Sunglasses

Image of daughter with father and mother trying on eye glasses.

Sunglasses

Why People Need Sunglasses

We often buy sunglasses the same way we buy fashion accessories: a new pair every spring with an emphasis on fashion over function. But, being in the sun should always mean taking precautions against damaging ultraviolet (UV) radiation.

The American Optometric Association suggests you shop smart. When making that fashionable purchase, remember sunglasses protect your eyes. So, how well they work matters just as much as how they make you look.

UV Protection

The sun’s UV radiation can cause cataracts; benign growths on the eye’s surface; cancer of the eyelids and skin around the eyes; and photokeratitis, sometimes called snow blindness, which is a temporary but painful sunburn of the eye’s surface. Wide-brimmed hats and caps can block about 50% of UV radiation from the eyes, but optometrists say that is not enough protection.

Blue-Light Protection

Long-term exposure to the blue and violet portion of the solar spectrum has been implicated as a risk factor for macular degeneration, especially for individuals who are “sun sensitive.”

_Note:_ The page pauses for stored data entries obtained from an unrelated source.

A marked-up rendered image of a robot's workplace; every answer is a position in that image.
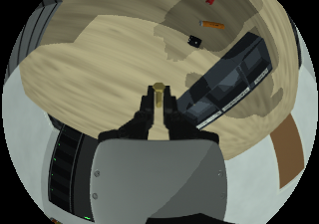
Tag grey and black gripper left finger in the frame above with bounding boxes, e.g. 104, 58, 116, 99
98, 86, 155, 145

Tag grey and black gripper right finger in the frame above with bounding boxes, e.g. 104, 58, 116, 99
162, 86, 219, 145

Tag dark grey bin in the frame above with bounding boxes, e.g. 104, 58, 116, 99
176, 32, 273, 130

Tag orange battery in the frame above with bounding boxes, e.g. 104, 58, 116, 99
199, 21, 224, 29

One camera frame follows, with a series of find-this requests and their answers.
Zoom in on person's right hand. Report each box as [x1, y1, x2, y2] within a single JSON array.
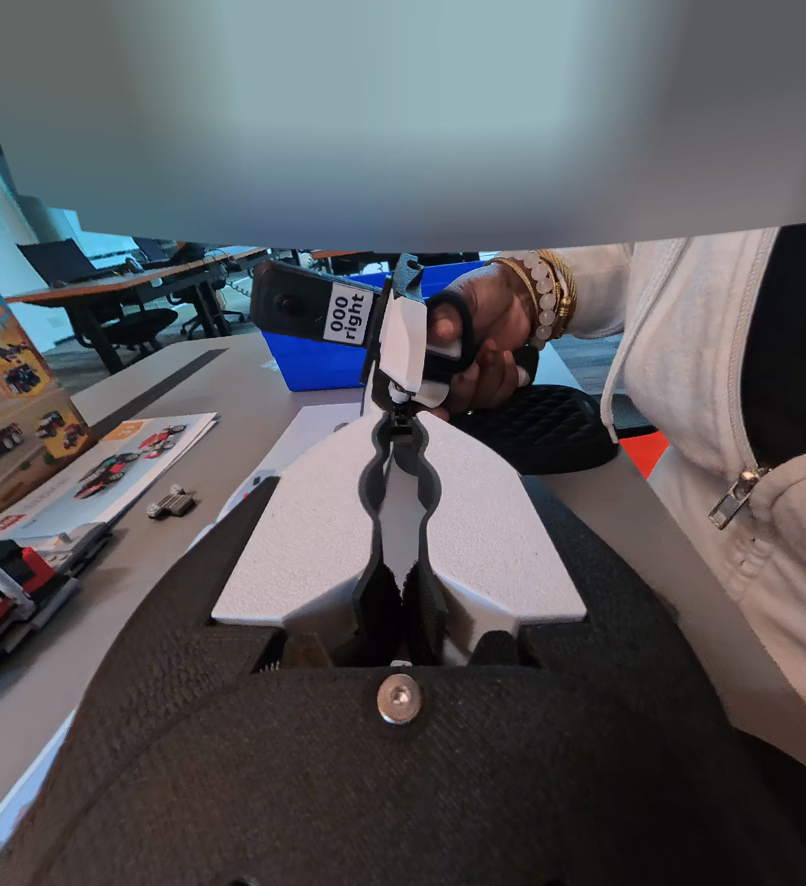
[[425, 263, 544, 421]]

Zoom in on small grey lego sub-assembly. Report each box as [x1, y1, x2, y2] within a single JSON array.
[[146, 483, 197, 521]]

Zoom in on closed lego instruction booklet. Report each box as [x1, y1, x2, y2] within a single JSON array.
[[0, 413, 220, 545]]

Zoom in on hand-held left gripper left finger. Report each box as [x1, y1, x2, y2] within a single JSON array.
[[211, 408, 404, 655]]

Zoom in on black and red lego truck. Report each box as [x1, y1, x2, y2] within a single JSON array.
[[0, 521, 111, 708]]

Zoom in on person's right forearm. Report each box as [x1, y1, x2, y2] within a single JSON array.
[[559, 239, 638, 341]]

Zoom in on blue plastic bin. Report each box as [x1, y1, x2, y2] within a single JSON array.
[[262, 260, 488, 393]]

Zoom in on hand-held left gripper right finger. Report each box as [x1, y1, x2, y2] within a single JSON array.
[[403, 413, 589, 656]]

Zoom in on lego instruction booklet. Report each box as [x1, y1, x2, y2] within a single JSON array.
[[0, 403, 421, 868], [0, 413, 220, 545]]

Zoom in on black quilted pad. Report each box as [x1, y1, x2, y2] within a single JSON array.
[[445, 383, 620, 476]]

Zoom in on black office chair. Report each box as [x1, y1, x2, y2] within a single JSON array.
[[17, 237, 180, 355]]

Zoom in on brown office desk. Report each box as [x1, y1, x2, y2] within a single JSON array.
[[3, 244, 270, 376]]

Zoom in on long black lego plate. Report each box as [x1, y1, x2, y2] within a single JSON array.
[[388, 405, 415, 479]]

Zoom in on yellow lego set box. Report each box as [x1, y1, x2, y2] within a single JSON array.
[[0, 269, 97, 518]]

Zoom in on white bead bracelet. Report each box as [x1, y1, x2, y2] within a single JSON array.
[[519, 250, 560, 352]]

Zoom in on thin gold bangle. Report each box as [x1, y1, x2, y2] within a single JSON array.
[[485, 257, 541, 328]]

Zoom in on twisted gold bangle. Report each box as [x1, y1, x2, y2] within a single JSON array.
[[538, 250, 579, 341]]

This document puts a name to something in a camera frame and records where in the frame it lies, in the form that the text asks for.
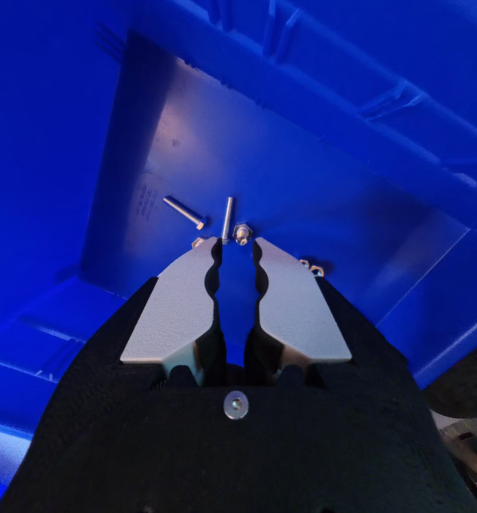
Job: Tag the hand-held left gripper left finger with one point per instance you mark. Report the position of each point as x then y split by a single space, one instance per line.
174 316

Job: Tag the thin silver bolt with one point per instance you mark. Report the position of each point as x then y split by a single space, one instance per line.
227 220
184 211

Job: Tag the blue plastic bin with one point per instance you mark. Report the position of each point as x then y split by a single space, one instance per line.
302 180

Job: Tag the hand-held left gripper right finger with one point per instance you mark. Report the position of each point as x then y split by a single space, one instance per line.
298 316

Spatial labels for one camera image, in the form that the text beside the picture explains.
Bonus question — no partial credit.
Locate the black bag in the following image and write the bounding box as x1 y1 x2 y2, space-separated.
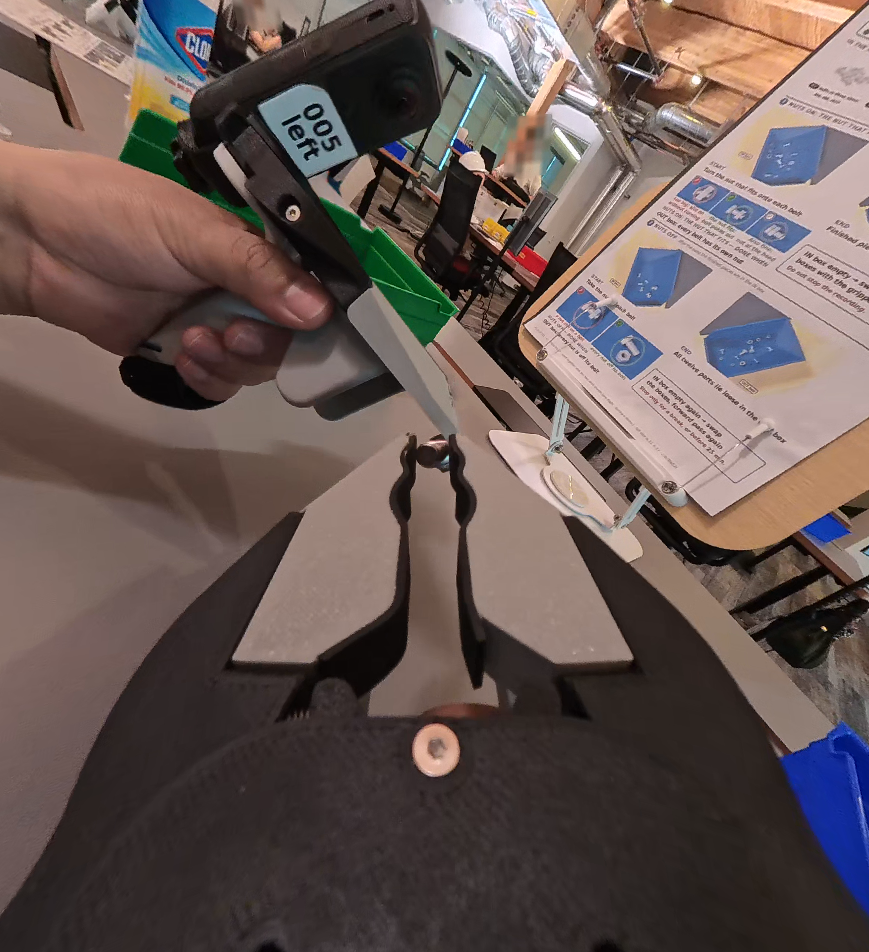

Image of Ray-Ban sunglasses.

Buying Lenses: What to Look for to Ensure Protection

You should wear sunglasses outdoors whether you are working, driving, participating in sports, taking a walk or running errands.

  • Don’t be misled by faulty UV claims. To make sure that UV labels are accurate, buy sunglasses where there is equipment available to check the lenses’ UV protection capabilities, or ask your optometrist for his or her opinion on a specific purchase.
  • Check lenses to be sure the tint is uniform, not darker in one area than another. With gradient lenses, the tint should lighten gradually from top to bottom. Sunglass tints used for driving should be gray to allow proper traffic light recognition.
  • Ensure that lenses are distortion free. Hold the glasses at arm’s length. Look through them at a straight line in the distance. Slowly move the lens across the line. If the straight edge distorts, sways, curves or moves, the lens has imperfections.
  • To be sure the lenses block enough light, try them on in front of a mirror. If you can see your eyes easily through the lenses, they probably are not dark enough. Note: this test does not apply to photochromic (light-sensitive) lenses.
  • At a minimum, look for sunglasses that: Block at least 99% of both UV-A and UV-B radiation. Screen out 75% to 90% of visible light. Are gray for proper color recognition and free of distortion and imperfection.